For those who promote respectability politics, demanding a system that respects the humanity of all Black people, regardless of how they present themselves, is simply unrealistic. In defense of respectability, Harvard professor Randall Kennedy argues in Harper’s Magazine that “the support or at least the acceptance of many whites is necessary to enact policies that will bring about substantial positive change.”

And while it is true that support from white and other non-Black allies can help advance the cause of racial justice, this support should never be contingent on anything other than the fundamental right of every human being to be treated justly.

As mayor, Adams now wields more power and influence than ever before, and for this reason, his pro-respectability mindset is a serious cause for concern. Activists, community organizers and local government leaders have worked tirelessly for decades to advance criminal justice reform in New York City, and over the past few years, a number of these efforts, like bail reform and a plan for the permanent closure of Rikers Island, have reached the legislature. Three months in office, and Adams has already begun to push back on this trend toward reform by pledging to reverse bail reform laws and bring back methods of combating crime that have been proven to impact Black people negatively and disproportionately, such as solitary confinement and the stop-and-frisk unit of the NYPD. Perhaps Adams believes that the racist repercussions of cracking down on crime are warranted, as the Black people who are most likely to be impacted do not fit into his mold of respectability.

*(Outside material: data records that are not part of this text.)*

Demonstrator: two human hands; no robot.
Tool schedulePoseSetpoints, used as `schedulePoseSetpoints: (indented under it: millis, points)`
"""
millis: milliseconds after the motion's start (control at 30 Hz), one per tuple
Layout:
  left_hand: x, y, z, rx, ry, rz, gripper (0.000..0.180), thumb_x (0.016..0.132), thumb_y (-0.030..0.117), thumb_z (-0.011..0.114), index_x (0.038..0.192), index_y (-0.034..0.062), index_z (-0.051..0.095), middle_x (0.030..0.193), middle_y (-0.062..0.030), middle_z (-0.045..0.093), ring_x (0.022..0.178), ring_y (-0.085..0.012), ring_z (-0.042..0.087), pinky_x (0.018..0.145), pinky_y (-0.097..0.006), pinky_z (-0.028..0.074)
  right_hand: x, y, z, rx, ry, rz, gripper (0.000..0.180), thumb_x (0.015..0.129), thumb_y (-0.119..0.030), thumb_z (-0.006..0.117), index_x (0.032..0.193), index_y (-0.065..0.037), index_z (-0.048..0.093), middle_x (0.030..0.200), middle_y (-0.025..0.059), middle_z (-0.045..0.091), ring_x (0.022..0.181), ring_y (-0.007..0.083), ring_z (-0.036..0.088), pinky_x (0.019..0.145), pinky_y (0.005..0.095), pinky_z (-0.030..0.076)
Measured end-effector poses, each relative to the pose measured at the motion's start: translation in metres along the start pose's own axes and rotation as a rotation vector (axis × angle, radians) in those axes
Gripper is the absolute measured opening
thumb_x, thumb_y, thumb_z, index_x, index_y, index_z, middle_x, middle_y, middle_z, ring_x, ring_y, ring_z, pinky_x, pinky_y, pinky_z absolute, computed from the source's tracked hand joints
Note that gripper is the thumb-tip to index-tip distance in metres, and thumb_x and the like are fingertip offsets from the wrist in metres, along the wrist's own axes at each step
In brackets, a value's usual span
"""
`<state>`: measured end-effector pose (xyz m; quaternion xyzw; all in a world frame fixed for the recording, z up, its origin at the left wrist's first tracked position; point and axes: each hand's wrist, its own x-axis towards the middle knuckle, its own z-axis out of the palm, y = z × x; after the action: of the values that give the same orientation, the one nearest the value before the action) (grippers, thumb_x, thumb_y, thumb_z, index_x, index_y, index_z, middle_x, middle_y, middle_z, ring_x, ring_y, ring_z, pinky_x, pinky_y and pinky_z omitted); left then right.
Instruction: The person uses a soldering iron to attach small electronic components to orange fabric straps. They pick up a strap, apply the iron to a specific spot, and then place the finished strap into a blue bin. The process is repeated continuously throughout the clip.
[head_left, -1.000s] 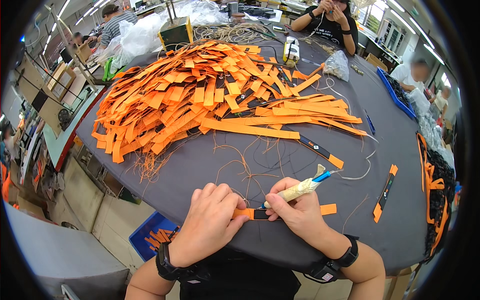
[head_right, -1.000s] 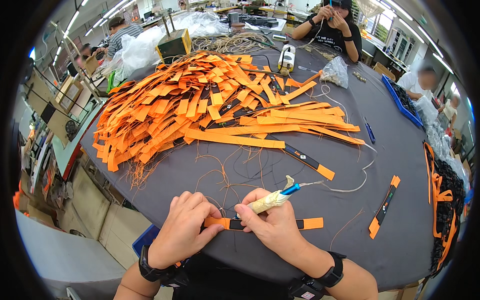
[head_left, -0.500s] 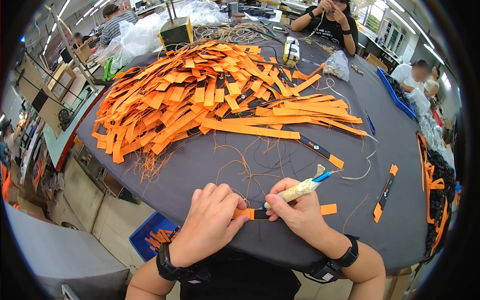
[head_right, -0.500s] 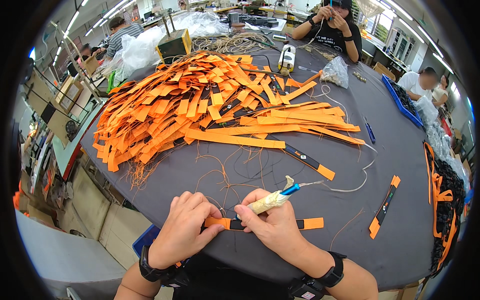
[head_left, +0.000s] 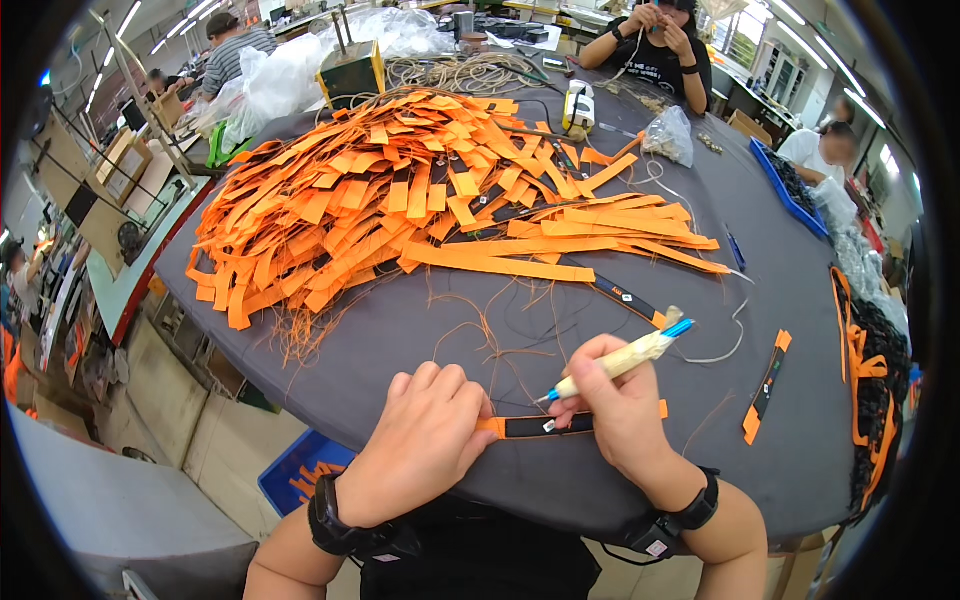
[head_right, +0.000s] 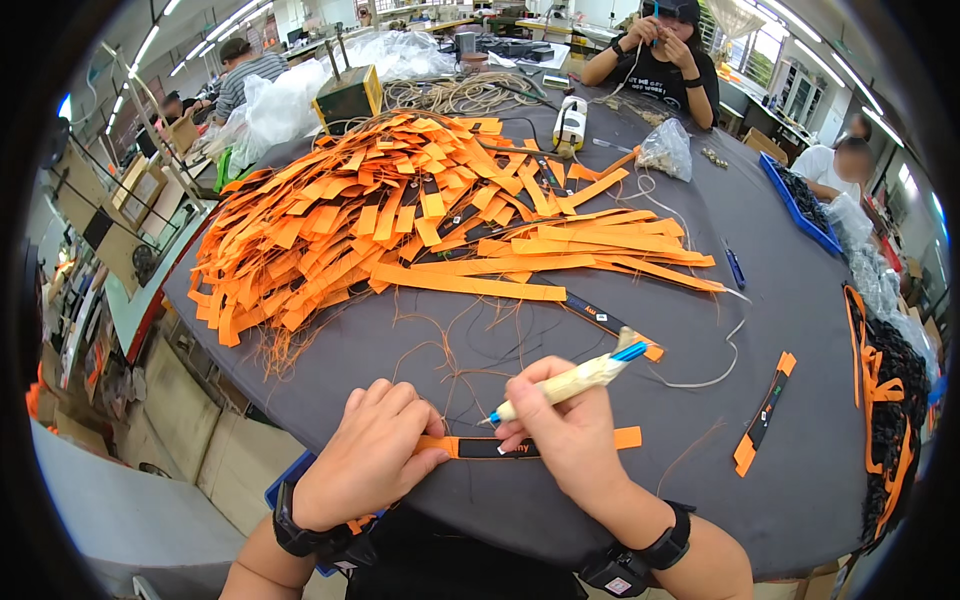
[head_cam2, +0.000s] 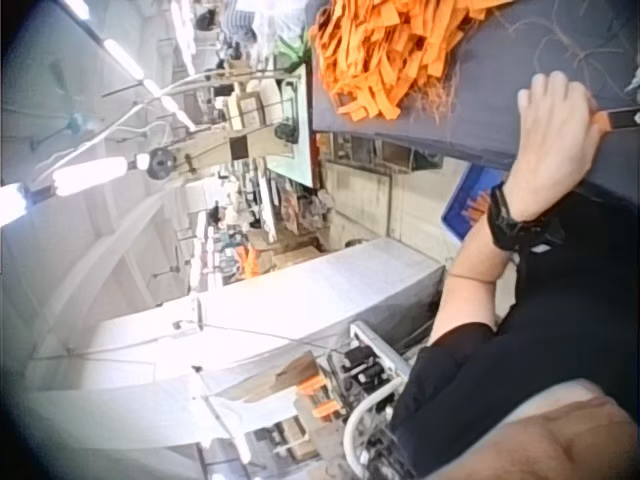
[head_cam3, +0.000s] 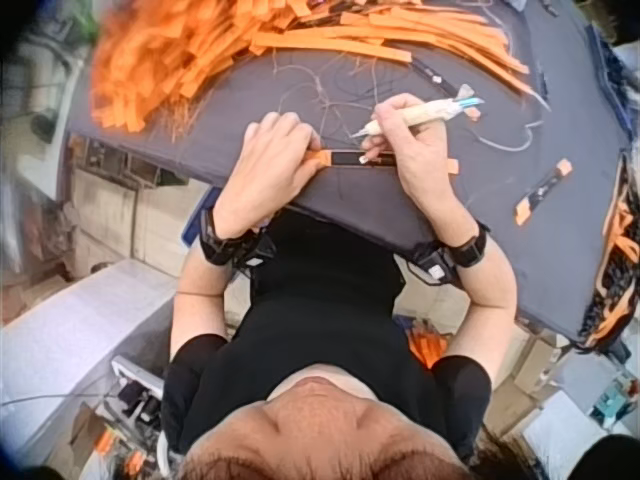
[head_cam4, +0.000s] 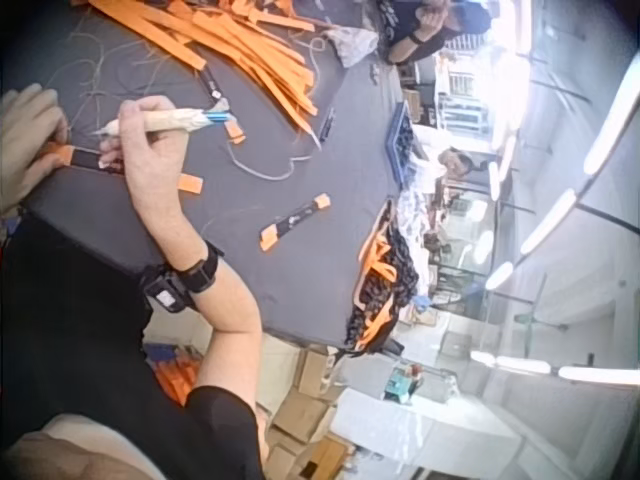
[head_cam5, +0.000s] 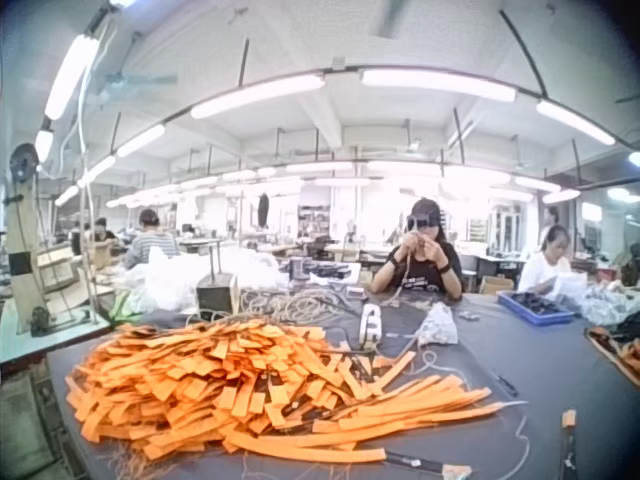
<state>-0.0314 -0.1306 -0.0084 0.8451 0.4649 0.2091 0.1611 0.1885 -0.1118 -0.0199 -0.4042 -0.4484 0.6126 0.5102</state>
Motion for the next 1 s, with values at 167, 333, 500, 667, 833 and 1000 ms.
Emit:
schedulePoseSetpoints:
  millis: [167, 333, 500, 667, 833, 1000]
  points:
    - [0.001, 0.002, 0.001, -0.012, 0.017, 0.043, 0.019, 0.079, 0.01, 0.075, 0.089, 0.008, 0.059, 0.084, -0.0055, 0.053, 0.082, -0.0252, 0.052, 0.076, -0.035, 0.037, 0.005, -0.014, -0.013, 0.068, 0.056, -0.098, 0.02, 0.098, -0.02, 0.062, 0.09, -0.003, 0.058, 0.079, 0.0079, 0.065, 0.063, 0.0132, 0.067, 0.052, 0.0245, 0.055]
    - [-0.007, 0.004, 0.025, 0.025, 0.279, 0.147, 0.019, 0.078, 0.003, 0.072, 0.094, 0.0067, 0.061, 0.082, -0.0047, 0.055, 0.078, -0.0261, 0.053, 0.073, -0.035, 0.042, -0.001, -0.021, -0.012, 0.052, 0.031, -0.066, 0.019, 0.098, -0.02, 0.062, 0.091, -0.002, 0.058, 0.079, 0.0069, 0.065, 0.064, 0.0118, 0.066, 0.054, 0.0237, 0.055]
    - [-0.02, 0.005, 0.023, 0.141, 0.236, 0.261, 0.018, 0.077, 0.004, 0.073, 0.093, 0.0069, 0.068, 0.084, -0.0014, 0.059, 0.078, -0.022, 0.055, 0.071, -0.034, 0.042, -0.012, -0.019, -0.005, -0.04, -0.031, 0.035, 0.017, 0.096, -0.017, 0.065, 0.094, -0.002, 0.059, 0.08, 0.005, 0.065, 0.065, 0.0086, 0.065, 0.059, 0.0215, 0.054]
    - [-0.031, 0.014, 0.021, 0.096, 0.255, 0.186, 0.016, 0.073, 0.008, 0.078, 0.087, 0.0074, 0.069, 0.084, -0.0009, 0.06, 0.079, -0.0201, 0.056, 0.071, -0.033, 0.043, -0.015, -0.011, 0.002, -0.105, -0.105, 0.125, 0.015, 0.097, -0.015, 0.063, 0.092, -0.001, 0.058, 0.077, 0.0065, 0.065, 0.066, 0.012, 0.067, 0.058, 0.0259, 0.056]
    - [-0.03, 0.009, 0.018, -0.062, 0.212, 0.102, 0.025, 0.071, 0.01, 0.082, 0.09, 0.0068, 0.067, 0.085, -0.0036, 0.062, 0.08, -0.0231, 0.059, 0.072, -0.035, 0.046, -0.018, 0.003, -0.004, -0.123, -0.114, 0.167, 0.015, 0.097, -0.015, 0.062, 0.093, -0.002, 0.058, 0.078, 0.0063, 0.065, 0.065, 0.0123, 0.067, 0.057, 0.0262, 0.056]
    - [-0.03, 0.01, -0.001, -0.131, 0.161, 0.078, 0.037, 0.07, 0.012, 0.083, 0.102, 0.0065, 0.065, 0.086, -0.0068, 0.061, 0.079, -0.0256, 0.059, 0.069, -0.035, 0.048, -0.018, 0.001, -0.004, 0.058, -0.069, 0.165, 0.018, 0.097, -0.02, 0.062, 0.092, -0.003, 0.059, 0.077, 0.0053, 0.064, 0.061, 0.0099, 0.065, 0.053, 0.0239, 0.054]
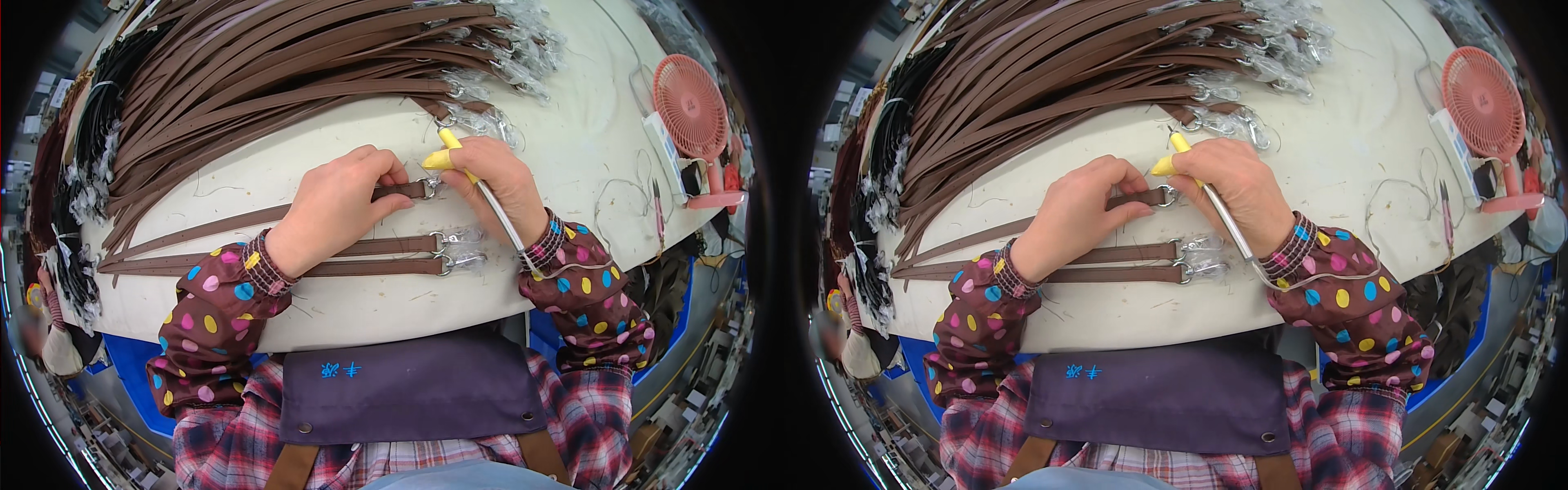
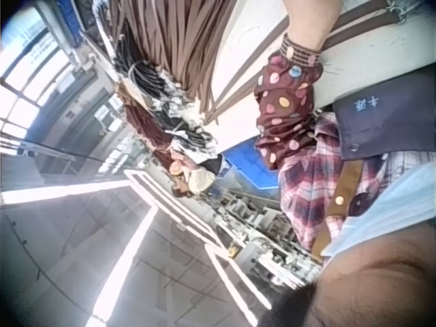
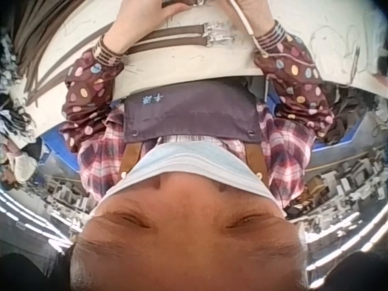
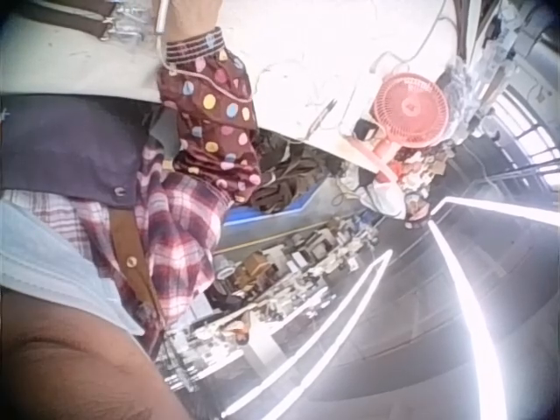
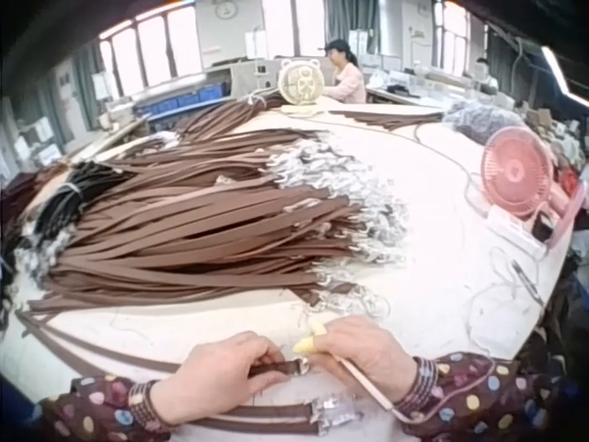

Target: Attaching metal hardware to leather straps and sealing plastic protection with a heat tool.

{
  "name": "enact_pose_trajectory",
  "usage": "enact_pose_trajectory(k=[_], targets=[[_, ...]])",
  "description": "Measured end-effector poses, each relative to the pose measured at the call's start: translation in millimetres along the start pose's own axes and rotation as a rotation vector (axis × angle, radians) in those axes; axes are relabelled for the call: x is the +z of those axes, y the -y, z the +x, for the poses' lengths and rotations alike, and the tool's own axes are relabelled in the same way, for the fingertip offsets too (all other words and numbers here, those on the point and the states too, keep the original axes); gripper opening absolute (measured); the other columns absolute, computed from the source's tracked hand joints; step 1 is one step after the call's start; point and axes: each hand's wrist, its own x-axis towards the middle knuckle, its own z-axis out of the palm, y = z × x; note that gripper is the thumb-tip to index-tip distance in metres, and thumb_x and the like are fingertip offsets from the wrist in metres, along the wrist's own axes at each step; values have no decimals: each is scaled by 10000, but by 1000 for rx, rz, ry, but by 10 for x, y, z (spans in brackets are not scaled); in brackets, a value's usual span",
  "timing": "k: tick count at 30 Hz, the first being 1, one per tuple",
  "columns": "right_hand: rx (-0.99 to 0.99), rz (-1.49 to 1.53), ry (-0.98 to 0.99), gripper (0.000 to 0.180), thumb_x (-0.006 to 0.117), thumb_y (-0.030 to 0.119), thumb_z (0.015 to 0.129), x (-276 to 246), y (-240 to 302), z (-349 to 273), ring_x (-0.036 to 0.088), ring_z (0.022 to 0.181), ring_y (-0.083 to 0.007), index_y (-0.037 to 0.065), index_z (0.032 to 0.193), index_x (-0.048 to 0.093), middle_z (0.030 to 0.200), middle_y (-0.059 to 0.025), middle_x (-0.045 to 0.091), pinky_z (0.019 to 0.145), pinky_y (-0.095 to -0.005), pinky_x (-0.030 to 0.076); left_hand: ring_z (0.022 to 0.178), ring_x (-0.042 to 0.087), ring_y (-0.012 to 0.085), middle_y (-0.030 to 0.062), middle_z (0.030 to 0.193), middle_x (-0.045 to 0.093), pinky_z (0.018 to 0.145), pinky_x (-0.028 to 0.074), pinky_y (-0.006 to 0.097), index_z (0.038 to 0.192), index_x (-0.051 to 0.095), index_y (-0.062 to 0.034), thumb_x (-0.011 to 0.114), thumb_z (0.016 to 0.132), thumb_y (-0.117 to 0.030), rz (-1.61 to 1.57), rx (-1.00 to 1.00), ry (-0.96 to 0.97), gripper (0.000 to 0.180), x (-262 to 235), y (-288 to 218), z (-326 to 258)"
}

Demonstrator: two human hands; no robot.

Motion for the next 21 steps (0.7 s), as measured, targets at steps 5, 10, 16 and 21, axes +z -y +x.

When asked in December about critics of his views on solitary confinement, he said to NBC 4: “I’m going to ignore them… if they like it or not, I’m the mayor.” Hopefully he does not continue to lead the city with such disregard for his constituents’ opinions. If he does, he will miss the opportunity to improve the lives of every Black New Yorker, whether or not they sag their pants, through lasting, structural change.

Rosalyn Huff is a criminal defense paralegal based in New York City.